Where in the records does the word "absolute" appear? Copy each line that holds it.

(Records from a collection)
▼▼▼

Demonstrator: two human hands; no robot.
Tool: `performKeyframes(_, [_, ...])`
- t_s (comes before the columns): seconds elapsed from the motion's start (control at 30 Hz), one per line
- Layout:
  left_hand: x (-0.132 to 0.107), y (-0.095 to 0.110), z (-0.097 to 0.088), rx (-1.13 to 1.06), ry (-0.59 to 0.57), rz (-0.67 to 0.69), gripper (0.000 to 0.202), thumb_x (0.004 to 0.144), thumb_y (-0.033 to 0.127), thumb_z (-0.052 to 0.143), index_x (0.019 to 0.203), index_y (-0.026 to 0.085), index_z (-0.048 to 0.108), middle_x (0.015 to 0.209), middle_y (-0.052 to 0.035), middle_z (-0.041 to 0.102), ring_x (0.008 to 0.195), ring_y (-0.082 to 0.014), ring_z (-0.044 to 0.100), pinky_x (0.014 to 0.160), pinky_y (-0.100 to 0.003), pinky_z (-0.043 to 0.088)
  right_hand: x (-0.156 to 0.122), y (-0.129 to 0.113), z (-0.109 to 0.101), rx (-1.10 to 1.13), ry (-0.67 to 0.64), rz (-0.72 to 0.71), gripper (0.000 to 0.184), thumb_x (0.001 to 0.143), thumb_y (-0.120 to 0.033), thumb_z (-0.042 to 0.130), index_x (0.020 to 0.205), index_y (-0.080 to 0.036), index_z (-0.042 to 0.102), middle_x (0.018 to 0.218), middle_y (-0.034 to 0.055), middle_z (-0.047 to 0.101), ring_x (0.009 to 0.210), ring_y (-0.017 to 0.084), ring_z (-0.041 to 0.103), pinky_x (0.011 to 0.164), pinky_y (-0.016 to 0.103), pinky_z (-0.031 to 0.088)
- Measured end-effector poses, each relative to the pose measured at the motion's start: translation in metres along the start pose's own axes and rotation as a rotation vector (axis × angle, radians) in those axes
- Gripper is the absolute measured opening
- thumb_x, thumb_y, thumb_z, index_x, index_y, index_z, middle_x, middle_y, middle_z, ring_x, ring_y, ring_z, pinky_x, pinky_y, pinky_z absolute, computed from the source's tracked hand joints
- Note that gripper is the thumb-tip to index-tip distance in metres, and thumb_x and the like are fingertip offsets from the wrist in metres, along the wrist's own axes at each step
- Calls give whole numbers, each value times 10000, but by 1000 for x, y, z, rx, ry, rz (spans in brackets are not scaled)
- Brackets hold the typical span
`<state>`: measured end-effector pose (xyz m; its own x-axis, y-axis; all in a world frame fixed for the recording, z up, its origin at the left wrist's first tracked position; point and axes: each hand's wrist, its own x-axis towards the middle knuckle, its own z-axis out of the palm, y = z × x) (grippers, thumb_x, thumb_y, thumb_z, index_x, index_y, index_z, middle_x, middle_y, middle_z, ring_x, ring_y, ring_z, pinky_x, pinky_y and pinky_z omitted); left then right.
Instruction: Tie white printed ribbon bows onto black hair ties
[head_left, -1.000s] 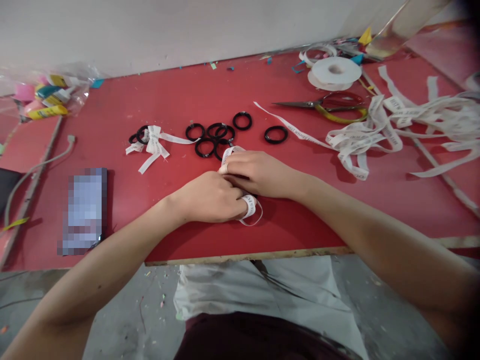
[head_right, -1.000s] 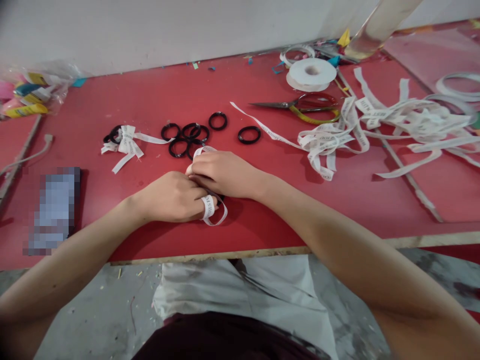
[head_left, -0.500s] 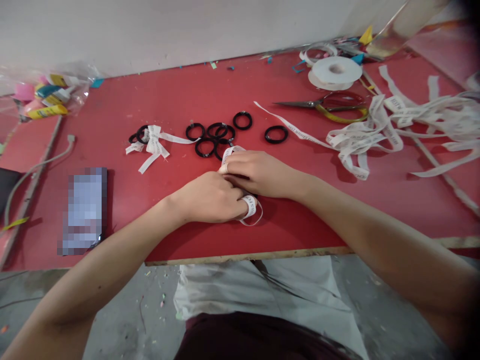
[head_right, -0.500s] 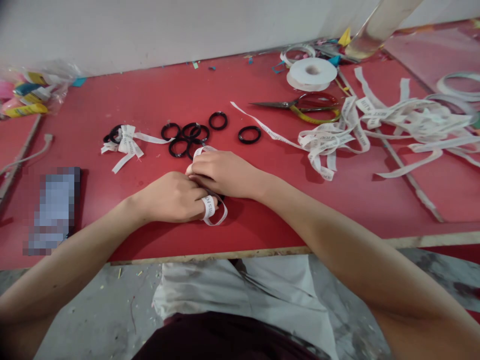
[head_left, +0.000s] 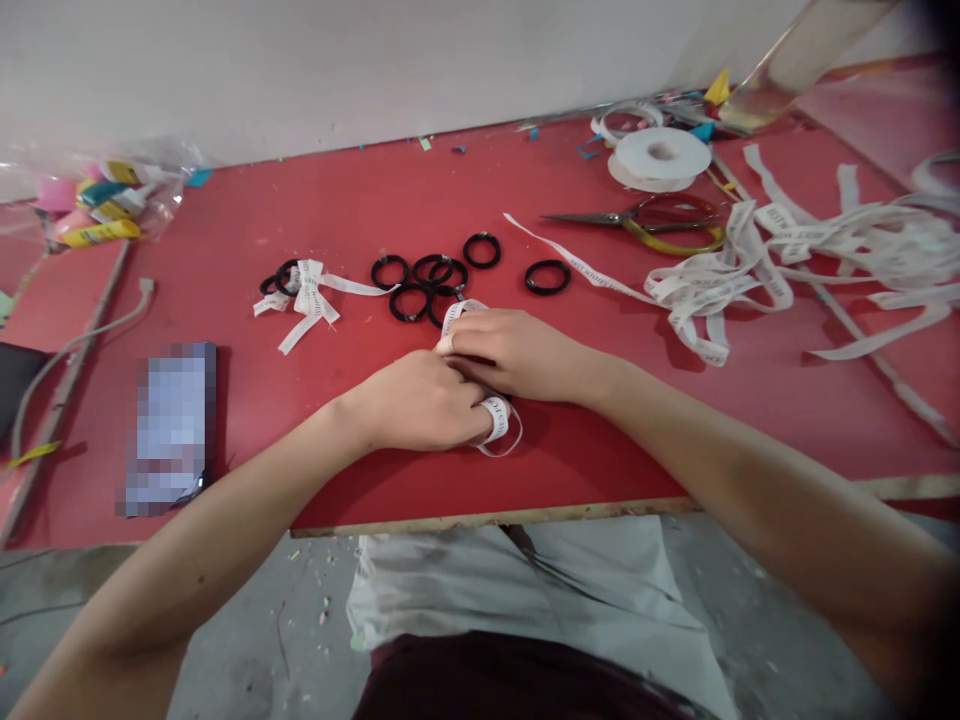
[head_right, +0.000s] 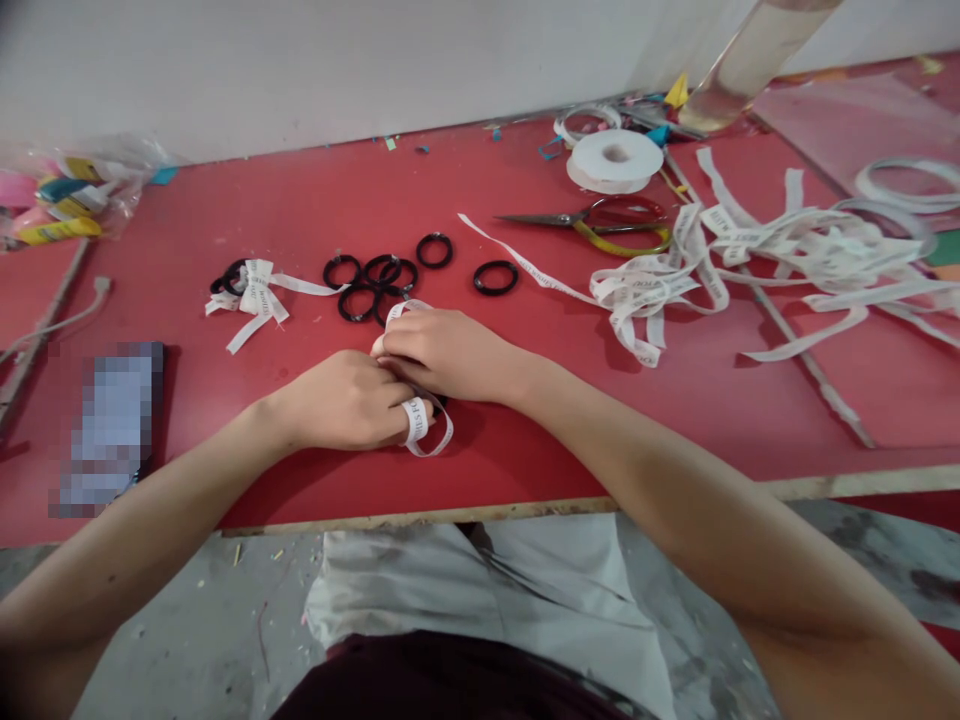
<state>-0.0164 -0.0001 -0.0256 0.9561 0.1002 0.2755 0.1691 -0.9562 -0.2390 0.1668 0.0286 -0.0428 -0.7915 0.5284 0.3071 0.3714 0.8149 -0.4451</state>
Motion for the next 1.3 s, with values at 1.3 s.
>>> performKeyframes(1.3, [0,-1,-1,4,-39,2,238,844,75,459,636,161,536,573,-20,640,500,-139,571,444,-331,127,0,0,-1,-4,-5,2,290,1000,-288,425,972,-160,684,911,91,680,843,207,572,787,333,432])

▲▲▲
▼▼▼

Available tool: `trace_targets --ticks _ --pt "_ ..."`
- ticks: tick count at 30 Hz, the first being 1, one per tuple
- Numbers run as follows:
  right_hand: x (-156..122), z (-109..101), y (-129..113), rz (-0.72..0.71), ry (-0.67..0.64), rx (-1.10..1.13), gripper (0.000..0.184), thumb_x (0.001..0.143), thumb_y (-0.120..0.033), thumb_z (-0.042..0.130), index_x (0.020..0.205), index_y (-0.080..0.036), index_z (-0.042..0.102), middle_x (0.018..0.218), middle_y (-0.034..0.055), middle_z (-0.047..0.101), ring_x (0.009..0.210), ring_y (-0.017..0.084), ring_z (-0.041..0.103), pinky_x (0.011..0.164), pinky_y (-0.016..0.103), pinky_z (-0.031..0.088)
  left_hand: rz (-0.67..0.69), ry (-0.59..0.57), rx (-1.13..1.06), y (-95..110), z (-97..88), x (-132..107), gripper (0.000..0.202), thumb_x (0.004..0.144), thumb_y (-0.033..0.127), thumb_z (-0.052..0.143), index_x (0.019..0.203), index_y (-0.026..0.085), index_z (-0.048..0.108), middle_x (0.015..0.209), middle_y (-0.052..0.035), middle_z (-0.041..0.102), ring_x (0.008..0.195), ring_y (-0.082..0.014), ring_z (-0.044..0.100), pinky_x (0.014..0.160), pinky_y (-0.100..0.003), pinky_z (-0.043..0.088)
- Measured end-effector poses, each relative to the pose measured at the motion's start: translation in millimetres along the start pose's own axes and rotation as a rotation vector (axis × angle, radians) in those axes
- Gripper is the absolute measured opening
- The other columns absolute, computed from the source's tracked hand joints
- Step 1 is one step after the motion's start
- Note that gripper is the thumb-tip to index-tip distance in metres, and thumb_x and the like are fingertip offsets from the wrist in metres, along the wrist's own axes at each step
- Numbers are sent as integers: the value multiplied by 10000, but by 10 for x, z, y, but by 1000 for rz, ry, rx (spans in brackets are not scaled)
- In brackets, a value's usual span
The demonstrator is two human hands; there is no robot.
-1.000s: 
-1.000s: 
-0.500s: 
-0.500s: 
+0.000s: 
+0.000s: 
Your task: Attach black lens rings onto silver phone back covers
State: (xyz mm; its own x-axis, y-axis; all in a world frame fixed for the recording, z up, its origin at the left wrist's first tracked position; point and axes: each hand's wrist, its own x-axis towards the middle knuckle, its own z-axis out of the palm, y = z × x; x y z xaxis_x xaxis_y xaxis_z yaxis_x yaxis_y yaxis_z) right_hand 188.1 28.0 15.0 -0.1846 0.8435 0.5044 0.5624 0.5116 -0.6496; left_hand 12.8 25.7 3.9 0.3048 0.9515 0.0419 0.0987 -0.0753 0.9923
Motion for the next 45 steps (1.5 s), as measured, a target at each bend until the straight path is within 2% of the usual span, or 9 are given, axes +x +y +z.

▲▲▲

Exercise answer:
- Gripper is the absolute measured opening
- thumb_x, thumb_y, thumb_z, index_x, index_y, index_z, middle_x, middle_y, middle_z, ring_x, ring_y, ring_z, pinky_x, pinky_y, pinky_z absolute, computed from the source's tracked hand joints
- Gripper is the absolute measured opening
- The other columns absolute, computed from the source's tracked hand joints

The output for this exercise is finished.